Exercise goal: I need the number of lines in the data that include "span"; reply with that number alone.

** Opening Available data block **

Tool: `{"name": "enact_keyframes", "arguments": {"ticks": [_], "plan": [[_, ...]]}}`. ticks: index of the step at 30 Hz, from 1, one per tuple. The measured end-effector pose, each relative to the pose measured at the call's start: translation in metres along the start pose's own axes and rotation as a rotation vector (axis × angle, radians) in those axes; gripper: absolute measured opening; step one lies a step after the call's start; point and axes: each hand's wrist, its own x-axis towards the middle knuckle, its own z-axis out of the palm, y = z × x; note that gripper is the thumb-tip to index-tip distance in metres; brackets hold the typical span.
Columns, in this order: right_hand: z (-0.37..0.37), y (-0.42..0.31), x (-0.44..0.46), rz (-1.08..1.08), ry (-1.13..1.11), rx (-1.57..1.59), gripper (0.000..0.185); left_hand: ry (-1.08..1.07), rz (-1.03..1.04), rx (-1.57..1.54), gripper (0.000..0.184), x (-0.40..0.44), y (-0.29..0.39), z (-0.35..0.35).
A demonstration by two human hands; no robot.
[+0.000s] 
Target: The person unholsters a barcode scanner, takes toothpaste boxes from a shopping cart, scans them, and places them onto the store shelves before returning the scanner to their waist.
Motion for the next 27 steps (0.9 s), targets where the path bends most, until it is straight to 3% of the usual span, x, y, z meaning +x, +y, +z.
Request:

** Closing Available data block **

Written answer: 2